I don’t know about you, but the news has been increasingly hard for me to watch recently..and equally hard to look away from. My heart feels like it’s already full to overflowing, and then something else happens.
I’ve been trying to take social media breaks and turn off the news after a certain hour every night. Instead, I’m re-exploring the Camino…the antithesis of all of this modern anger and fear-based behavior.
One of the YouTube series I love is the quirky Beyond the Way, which follows a young Australian’s Camino, beginning in Saint Jean Pied de Port. The whole series is worth checking out, with lovely images that will put you right back on the Camino Frances, and stories from people met along the way. But the most recent episode stands out for its timeliness:
This was one of the deepest, most fundamental truths of my own Camino:
“We’re all in the same boat here; we have to help each other.”
In a world that’s increasingly polarized between “us” and “them,” where “them” is often portrayed as an enemy not worthy of respect, the Camino is different.

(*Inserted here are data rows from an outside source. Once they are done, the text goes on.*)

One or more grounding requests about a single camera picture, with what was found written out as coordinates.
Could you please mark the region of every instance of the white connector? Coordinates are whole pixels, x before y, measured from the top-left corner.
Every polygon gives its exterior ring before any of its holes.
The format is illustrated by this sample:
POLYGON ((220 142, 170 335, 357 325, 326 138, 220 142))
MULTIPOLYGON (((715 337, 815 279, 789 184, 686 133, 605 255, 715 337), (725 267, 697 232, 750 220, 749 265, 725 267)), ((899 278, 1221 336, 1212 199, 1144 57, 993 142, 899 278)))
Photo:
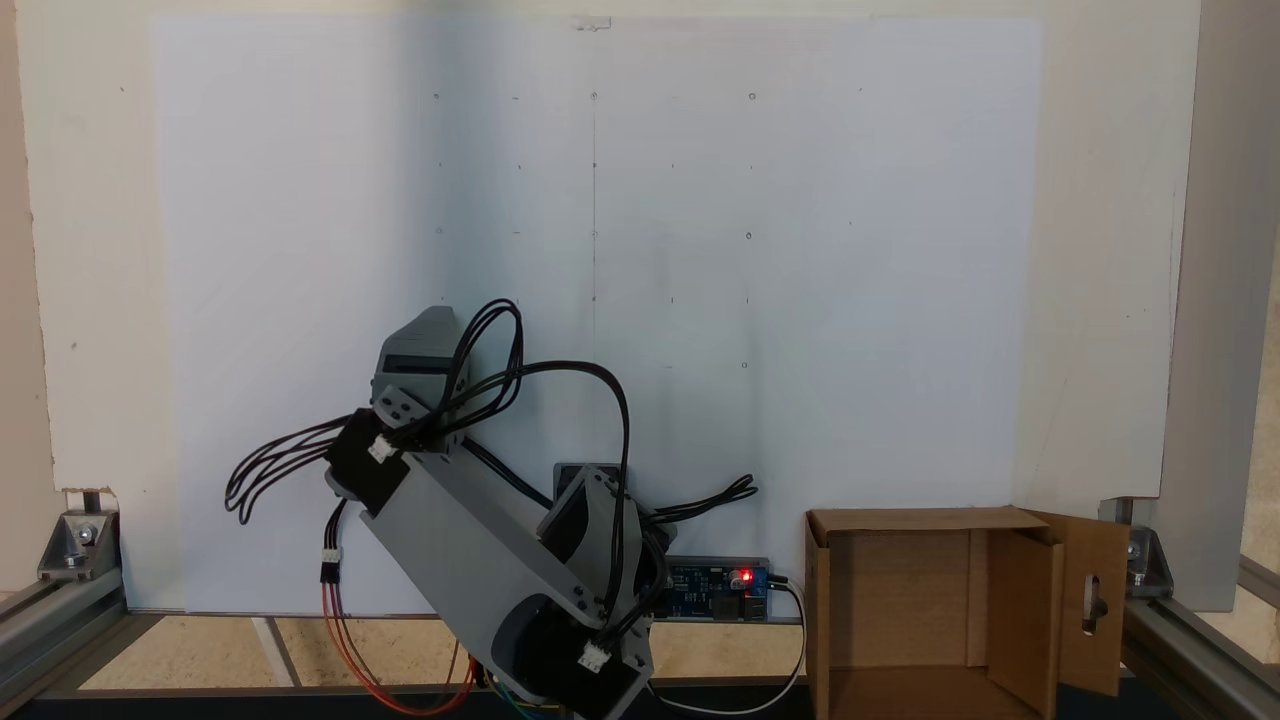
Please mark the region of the white connector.
POLYGON ((608 662, 611 657, 613 656, 609 655, 609 652, 603 647, 586 643, 586 646, 582 647, 582 656, 577 659, 577 664, 586 667, 591 673, 599 674, 600 667, 604 667, 604 664, 608 662))
POLYGON ((379 464, 387 460, 392 455, 396 455, 396 446, 387 441, 383 436, 374 438, 374 445, 369 446, 369 454, 374 456, 379 464))

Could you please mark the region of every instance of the wall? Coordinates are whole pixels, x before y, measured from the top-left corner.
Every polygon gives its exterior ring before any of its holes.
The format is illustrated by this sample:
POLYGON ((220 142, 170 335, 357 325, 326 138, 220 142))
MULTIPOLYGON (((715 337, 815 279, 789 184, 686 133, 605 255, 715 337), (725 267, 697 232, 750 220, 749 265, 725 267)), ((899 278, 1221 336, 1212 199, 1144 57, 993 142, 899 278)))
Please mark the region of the wall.
MULTIPOLYGON (((497 3, 467 4, 476 5, 497 3)), ((127 519, 131 603, 186 605, 148 19, 157 13, 440 6, 461 4, 20 3, 56 483, 115 491, 127 519)), ((1198 1, 545 0, 518 8, 595 15, 1042 18, 1028 278, 1036 296, 1024 333, 1033 347, 1020 378, 1014 501, 1089 515, 1101 498, 1158 492, 1198 1)))
POLYGON ((18 35, 13 0, 0 3, 0 592, 36 579, 58 514, 36 254, 27 192, 18 35))

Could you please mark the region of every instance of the screw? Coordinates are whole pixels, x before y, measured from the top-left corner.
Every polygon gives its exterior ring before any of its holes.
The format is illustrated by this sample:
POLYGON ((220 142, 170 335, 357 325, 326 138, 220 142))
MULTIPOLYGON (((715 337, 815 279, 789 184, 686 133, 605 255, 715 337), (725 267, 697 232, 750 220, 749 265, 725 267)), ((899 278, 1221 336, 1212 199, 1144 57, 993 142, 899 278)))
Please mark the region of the screw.
POLYGON ((95 528, 92 523, 81 523, 81 525, 76 528, 76 539, 78 539, 81 544, 88 544, 93 542, 93 538, 96 537, 97 528, 95 528))

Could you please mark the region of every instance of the white paper sheet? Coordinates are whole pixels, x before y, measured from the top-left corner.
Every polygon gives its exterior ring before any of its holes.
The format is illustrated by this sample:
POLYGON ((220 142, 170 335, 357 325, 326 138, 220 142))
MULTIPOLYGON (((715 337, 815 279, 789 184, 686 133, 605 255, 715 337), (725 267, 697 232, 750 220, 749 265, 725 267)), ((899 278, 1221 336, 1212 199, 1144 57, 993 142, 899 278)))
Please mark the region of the white paper sheet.
MULTIPOLYGON (((797 575, 809 507, 1010 500, 1037 22, 170 17, 152 40, 188 610, 319 611, 320 469, 243 528, 225 478, 367 402, 381 340, 442 301, 465 323, 517 299, 530 361, 613 369, 644 501, 755 474, 680 552, 797 575)), ((618 452, 589 378, 526 383, 477 434, 544 489, 618 452)), ((344 547, 348 610, 428 611, 360 523, 344 547)))

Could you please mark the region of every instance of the box hole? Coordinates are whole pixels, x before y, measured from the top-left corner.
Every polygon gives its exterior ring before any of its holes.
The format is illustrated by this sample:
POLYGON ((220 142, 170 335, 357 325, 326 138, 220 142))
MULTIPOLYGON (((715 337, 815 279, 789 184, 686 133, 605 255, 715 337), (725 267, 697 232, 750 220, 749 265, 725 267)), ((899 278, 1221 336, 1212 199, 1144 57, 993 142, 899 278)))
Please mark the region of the box hole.
POLYGON ((1102 580, 1097 575, 1084 577, 1084 606, 1080 612, 1080 629, 1093 637, 1098 630, 1098 620, 1107 616, 1107 603, 1102 600, 1102 580))

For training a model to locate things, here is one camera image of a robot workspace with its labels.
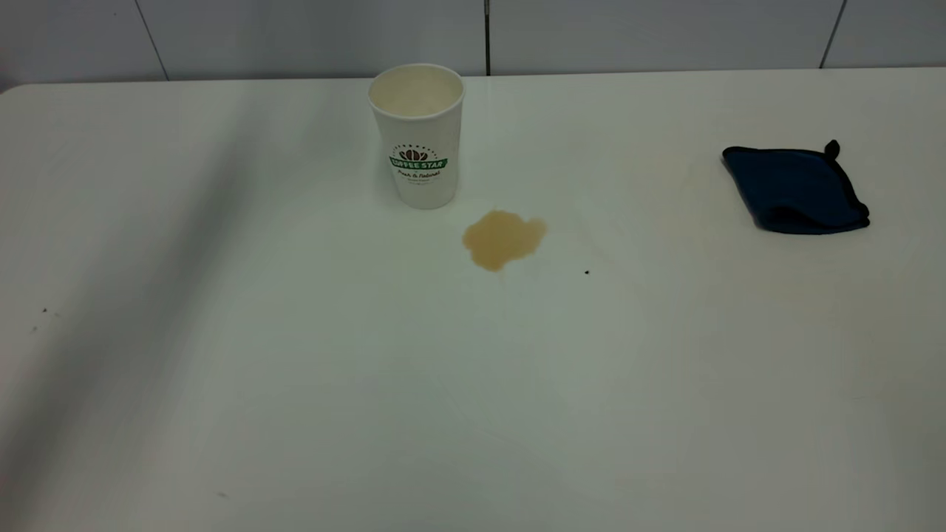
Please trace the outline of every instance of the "coffee spill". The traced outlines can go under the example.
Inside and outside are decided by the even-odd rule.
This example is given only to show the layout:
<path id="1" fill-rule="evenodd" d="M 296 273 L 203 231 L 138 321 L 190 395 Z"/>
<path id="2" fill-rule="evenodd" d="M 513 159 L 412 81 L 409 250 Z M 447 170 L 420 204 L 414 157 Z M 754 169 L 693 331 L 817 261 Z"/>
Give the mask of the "coffee spill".
<path id="1" fill-rule="evenodd" d="M 535 253 L 548 227 L 538 218 L 525 222 L 518 214 L 491 210 L 466 228 L 464 246 L 477 265 L 498 272 L 510 260 Z"/>

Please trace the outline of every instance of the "white table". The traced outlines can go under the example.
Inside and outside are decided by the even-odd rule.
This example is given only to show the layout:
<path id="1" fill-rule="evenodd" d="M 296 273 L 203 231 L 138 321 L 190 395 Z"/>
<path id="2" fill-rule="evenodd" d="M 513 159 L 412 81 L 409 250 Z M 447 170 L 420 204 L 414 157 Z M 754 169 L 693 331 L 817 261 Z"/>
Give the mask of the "white table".
<path id="1" fill-rule="evenodd" d="M 435 211 L 368 80 L 1 96 L 4 523 L 946 529 L 946 69 L 467 83 Z M 756 228 L 723 148 L 833 138 L 872 225 Z"/>

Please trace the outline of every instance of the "paper cup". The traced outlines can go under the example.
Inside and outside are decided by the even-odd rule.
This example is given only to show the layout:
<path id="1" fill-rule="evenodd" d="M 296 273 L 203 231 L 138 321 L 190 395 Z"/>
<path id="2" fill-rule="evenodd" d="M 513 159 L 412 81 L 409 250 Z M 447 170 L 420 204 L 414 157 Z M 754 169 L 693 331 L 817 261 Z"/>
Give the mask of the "paper cup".
<path id="1" fill-rule="evenodd" d="M 464 94 L 460 75 L 436 64 L 396 66 L 372 81 L 368 101 L 405 204 L 432 209 L 453 199 Z"/>

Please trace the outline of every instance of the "white tile wall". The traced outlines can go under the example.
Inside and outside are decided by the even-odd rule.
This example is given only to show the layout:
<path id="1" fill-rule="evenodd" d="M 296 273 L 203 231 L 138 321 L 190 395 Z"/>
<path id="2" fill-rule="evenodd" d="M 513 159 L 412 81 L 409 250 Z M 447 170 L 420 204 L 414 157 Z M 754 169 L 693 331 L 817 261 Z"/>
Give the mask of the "white tile wall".
<path id="1" fill-rule="evenodd" d="M 825 67 L 946 66 L 946 0 L 848 0 Z"/>
<path id="2" fill-rule="evenodd" d="M 485 73 L 482 0 L 140 0 L 172 80 Z"/>
<path id="3" fill-rule="evenodd" d="M 134 0 L 0 2 L 0 92 L 21 83 L 164 78 Z"/>
<path id="4" fill-rule="evenodd" d="M 841 1 L 492 0 L 493 72 L 817 68 Z"/>

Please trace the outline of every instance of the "dark blue towel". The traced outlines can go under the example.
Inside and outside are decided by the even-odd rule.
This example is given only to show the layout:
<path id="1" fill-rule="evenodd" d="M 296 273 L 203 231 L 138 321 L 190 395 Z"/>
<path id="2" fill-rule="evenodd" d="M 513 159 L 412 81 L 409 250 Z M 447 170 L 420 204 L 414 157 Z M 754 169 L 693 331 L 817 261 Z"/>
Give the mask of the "dark blue towel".
<path id="1" fill-rule="evenodd" d="M 824 153 L 733 146 L 723 151 L 723 159 L 760 227 L 827 235 L 870 225 L 867 206 L 857 201 L 848 174 L 835 160 L 840 151 L 836 140 Z"/>

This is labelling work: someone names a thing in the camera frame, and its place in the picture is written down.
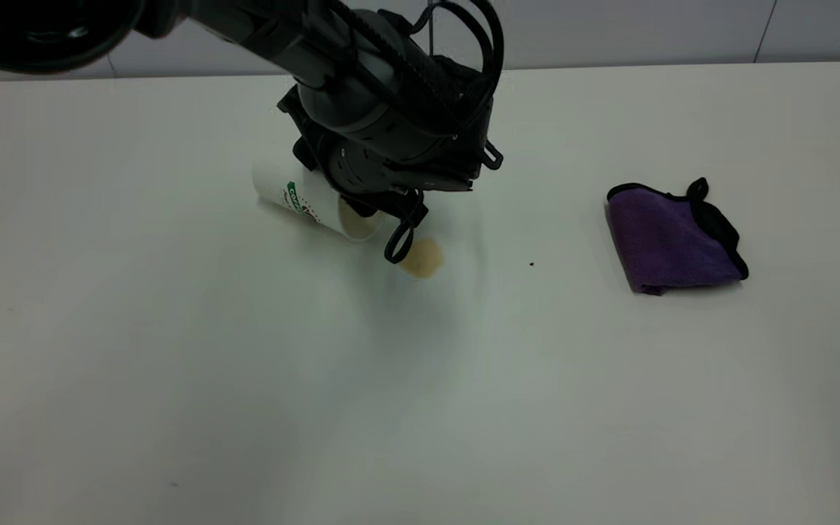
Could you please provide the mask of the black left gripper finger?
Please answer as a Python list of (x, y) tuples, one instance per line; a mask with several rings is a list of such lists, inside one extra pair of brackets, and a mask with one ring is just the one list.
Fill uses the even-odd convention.
[(383, 212), (399, 220), (399, 225), (384, 247), (384, 259), (399, 265), (407, 258), (416, 237), (416, 229), (429, 213), (424, 205), (424, 193), (421, 190), (407, 190), (406, 194), (385, 195)]
[(360, 218), (373, 218), (380, 211), (384, 211), (384, 197), (380, 194), (342, 192), (340, 197)]

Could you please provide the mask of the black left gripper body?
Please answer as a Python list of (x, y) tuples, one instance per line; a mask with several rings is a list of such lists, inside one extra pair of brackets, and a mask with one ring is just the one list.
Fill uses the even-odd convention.
[(320, 173), (338, 193), (406, 194), (384, 173), (384, 161), (366, 147), (330, 132), (310, 130), (294, 143), (294, 156), (310, 171)]

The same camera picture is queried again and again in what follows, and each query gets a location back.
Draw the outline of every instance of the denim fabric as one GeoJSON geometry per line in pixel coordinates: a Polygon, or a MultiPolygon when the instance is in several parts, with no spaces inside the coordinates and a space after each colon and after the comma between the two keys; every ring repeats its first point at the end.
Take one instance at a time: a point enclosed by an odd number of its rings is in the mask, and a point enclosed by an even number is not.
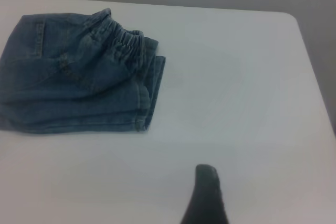
{"type": "Polygon", "coordinates": [[[110,9],[23,16],[0,59],[0,129],[147,130],[165,64],[157,44],[110,9]]]}

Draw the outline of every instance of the blue denim pants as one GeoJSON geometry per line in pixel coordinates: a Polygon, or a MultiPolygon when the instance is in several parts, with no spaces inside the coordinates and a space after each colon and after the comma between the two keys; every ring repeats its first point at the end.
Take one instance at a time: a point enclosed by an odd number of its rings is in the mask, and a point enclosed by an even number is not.
{"type": "Polygon", "coordinates": [[[0,59],[0,129],[145,131],[165,58],[111,10],[23,16],[0,59]]]}

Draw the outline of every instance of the elastic waistband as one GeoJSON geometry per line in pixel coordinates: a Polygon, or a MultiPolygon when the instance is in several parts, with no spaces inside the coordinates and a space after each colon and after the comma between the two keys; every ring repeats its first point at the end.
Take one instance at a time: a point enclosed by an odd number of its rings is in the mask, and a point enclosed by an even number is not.
{"type": "Polygon", "coordinates": [[[106,8],[92,15],[92,24],[99,25],[94,31],[96,40],[106,41],[115,39],[128,47],[141,47],[144,44],[144,35],[139,30],[126,30],[117,21],[112,19],[111,9],[106,8]]]}

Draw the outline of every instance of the white tabletop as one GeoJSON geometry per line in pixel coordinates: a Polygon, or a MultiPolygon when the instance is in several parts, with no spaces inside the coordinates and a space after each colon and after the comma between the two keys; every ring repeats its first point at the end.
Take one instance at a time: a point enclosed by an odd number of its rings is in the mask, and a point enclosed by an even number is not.
{"type": "Polygon", "coordinates": [[[166,56],[148,132],[0,132],[1,223],[178,224],[197,164],[232,224],[336,222],[336,141],[296,20],[284,13],[0,0],[0,51],[24,14],[110,7],[166,56]]]}

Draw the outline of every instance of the back pocket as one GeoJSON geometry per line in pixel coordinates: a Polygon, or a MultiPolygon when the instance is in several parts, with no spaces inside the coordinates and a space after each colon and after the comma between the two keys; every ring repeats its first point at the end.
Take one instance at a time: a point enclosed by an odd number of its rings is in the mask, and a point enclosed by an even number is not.
{"type": "Polygon", "coordinates": [[[15,26],[3,51],[2,63],[42,57],[45,21],[42,17],[30,17],[23,16],[15,26]]]}

When you’re a pilgrim, all of those “other” differences melt away. Wherever you’re from, whether you’re a conservative or liberal, whether you support closing the borders or opening them wider, whether you’re eighteen or eighty, whether you are the CEO of a company or an unemployed dishwasher, a police officer or an anarchist, you still have to put on your boots and walk. You’re going to get blisters, you’re going to get hot, and some part of your body is probably going to hurt. And if you’re lucky, there will be someone on the trail to share your journey. To carry your pack if you’re injured, or to buy you a drink to celebrate the day.
“When you are at your lowest, you will meet someone, who will lift you and get you back to where you were.”
Over and over, when we needed it people reached out…offering to translate, to make a phone call and arrange reservations, to share their food, or their knowledge, or their company. Often, we didn’t even understand one another. Yet with some simple phrases, and a lot of charades, we became friends. The world grew a little kinder.
Regardless of what happens on the news, this is my Camino truth: I can’t make the hills get flatter or make the path smoother to walk, but every day I have the opportunity to carry someone’s load, buy them a drink, and treat them like the valuable human beings they are.
Beautiful heartfelt post!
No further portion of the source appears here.